WHAT NEEDS TO BE DONE: With the pictures removed, please write out every line below exactly as given.

DATA EXTRACT:
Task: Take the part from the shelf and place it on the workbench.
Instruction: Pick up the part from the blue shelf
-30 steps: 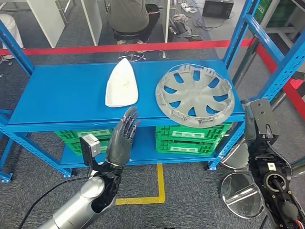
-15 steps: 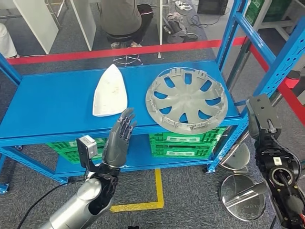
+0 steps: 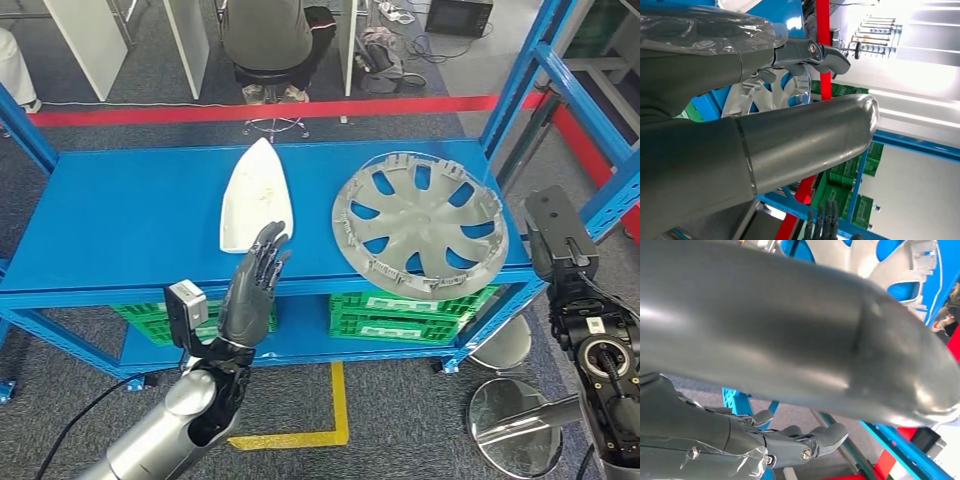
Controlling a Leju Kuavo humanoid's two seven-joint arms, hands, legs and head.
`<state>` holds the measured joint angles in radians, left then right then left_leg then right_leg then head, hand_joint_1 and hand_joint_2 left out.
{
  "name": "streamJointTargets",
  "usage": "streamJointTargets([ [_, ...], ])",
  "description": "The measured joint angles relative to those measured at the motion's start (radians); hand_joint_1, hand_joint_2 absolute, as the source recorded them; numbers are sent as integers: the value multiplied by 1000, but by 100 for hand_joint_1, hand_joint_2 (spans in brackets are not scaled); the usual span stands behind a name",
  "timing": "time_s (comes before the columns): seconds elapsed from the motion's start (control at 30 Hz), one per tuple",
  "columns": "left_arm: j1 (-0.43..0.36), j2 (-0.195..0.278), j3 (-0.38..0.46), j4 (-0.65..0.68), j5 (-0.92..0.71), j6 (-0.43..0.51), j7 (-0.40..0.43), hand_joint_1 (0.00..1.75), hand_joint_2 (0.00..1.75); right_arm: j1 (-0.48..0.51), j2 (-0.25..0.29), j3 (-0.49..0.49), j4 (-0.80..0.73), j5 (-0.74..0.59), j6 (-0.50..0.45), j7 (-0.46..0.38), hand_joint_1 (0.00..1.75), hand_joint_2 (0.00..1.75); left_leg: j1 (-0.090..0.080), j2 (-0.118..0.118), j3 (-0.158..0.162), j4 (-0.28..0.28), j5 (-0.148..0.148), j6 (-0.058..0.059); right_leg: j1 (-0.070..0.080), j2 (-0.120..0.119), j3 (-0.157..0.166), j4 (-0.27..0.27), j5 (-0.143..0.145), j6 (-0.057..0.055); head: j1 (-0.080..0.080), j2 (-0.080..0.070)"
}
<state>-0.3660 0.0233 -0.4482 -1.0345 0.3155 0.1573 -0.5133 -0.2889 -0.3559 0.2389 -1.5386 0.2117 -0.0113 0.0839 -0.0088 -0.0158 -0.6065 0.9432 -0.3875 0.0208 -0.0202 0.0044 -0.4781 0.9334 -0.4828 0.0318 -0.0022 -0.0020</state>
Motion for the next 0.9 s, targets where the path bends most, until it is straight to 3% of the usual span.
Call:
streamJointTargets([
  [0.2, -13, -2, -1, 3, 5, -20, -16, 0, 0, -41, -11, 16, 41, 79, 116, 12, 0, 0, -3, 3, 0, 2, -1, 4, -2, -1, 8, -16, -9, 7, 6, 0],
  [0.33, -19, -6, -2, 8, 10, -32, -20, 0, 0, -100, -27, 37, 97, 162, 247, 12, 0, 0, -2, 3, 1, 2, 2, 5, 0, -1, 9, -14, -7, 8, 5, 0],
  [0.5, -20, -7, -2, 10, 13, -19, -21, 0, 0, -197, -34, 97, 223, 268, 427, -58, 0, 0, -1, 3, 1, 1, 4, 3, 1, -1, 8, -12, -6, 8, 4, 0],
  [0.73, -19, -7, -2, 10, 14, -10, -17, 0, 0, -267, -35, 159, 346, 290, 475, -89, 0, 0, 0, 2, 2, 0, 5, 3, 1, -5, 8, -11, -6, 8, 3, 0],
  [0.9, -13, -5, -2, 8, 13, -1, -13, 0, 0, -328, -35, 218, 445, 316, 539, -170, 0, 0, 0, 2, 2, 0, 5, 3, 1, -5, 8, -11, -6, 8, 3, 0],
])
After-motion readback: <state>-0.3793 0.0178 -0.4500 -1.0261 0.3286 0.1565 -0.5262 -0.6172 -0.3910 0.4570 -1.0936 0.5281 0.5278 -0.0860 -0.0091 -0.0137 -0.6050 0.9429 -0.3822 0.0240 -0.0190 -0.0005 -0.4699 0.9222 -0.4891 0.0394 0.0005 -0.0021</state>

WRITTEN ANSWER:
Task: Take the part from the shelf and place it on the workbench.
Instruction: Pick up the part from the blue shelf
-30 steps: 
-15 steps: 
+0 steps: 
Controlling a Leju Kuavo humanoid's two seven-joint arms, hands, legs and head.
`<state>` holds the measured joint angles in radians, left then right then left_leg then right_leg then head, hand_joint_1 and hand_joint_2 left out.
{
  "name": "streamJointTargets",
  "usage": "streamJointTargets([ [_, ...], ])",
  "description": "The measured joint angles relative to those measured at the motion's start (radians); hand_joint_1, hand_joint_2 absolute, as the source recorded them; numbers are sent as integers: the value multiplied by 1000, but by 100 for hand_joint_1, hand_joint_2 (spans in brackets are not scaled); the usual span stands behind a name",
  "timing": "time_s (comes before the columns): seconds elapsed from the motion's start (control at 30 Hz), one per tuple",
  "columns": "left_arm: j1 (-0.43..0.36), j2 (-0.195..0.278), j3 (-0.38..0.46), j4 (-0.65..0.68), j5 (-0.92..0.71), j6 (-0.43..0.51), j7 (-0.40..0.43), hand_joint_1 (0.00..1.75), hand_joint_2 (0.00..1.75); right_arm: j1 (-0.48..0.51), j2 (-0.25..0.29), j3 (-0.49..0.49), j4 (-0.80..0.73), j5 (-0.74..0.59), j6 (-0.50..0.45), j7 (-0.46..0.38), hand_joint_1 (0.00..1.75), hand_joint_2 (0.00..1.75); left_leg: j1 (-0.090..0.080), j2 (-0.118..0.118), j3 (-0.158..0.162), j4 (-0.28..0.28), j5 (-0.148..0.148), j6 (-0.058..0.059); right_leg: j1 (-0.070..0.080), j2 (-0.120..0.119), j3 (-0.157..0.166), j4 (-0.27..0.27), j5 (-0.143..0.145), j6 (-0.057..0.055); head: j1 (-0.080..0.080), j2 (-0.080..0.070)"
}
<state>-0.3660 0.0233 -0.4482 -1.0345 0.3155 0.1573 -0.5133 -0.2889 -0.3559 0.2389 -1.5386 0.2117 -0.0113 0.0839 -0.0088 -0.0158 -0.6065 0.9432 -0.3875 0.0208 -0.0202 0.0044 -0.4781 0.9334 -0.4828 0.0318 -0.0022 -0.0020</state>
Motion for the next 0.9 s, targets where the path bends most, until it is straight to 3% of the usual span.
Call:
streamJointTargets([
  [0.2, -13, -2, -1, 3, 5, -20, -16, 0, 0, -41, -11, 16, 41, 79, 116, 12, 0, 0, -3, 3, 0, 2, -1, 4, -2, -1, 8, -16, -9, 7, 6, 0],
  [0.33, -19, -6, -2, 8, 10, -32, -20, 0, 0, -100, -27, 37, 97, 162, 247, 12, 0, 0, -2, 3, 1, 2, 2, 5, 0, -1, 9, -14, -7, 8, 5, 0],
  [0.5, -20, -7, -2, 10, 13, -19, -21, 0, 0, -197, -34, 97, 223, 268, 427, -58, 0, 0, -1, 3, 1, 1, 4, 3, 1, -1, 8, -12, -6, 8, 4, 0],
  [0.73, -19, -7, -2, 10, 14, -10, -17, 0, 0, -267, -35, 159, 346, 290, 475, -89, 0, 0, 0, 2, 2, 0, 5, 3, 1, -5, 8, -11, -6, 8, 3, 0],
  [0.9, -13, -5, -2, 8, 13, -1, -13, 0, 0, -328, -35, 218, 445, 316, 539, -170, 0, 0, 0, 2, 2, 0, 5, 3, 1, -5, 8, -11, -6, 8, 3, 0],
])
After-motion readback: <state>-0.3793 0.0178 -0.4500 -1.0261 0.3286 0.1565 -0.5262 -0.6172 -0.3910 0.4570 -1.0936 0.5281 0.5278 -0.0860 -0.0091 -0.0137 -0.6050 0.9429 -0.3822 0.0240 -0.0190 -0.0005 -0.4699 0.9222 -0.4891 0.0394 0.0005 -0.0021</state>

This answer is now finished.